• [Directions]: Reproduce exactly the line that includes "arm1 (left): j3" and all lines after it, ending with the last line of the data.

(Information supplied Opens)

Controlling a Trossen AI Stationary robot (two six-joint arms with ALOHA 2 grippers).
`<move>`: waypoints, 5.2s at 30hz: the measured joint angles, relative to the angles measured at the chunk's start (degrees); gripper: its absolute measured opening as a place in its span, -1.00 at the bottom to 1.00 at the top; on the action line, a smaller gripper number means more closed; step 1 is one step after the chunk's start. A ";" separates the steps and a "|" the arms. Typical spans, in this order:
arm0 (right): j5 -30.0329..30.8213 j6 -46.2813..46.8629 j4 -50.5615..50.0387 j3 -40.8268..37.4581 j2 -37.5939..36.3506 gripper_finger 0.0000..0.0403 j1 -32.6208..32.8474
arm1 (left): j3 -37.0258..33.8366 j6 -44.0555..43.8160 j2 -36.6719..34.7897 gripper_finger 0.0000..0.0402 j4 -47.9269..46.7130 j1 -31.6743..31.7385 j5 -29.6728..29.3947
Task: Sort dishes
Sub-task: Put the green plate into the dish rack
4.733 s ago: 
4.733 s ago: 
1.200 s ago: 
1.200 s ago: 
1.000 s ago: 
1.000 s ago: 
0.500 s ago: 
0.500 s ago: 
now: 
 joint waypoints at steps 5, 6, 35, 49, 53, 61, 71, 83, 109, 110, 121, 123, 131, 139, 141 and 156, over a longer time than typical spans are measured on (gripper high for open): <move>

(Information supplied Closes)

• [The answer]:
arm1 (left): j3 -37.0258..33.8366 j6 -44.0555..43.8160 j2 -36.6719..34.7897 gripper_finger 0.0000..0.0402 j4 -47.9269..46.7130 j1 -31.6743..31.7385 j5 -29.6728..29.3947
Task: Sort dishes
Sub-task: Put the green plate into the dish rack
4.733 s ago: 
4.733 s ago: 
1.200 s ago: 
1.200 s ago: 
1.000 s ago: 
1.000 s ago: 
0.500 s ago: 
0.500 s ago: 
now: 
 joint waypoints at steps 5, 6, 35, 49, 53, 61, 71, 83, 109, 110, 121, 123, 131, 139, 141 and 156, over a longer time than typical spans are measured on (gripper high for open): <move>

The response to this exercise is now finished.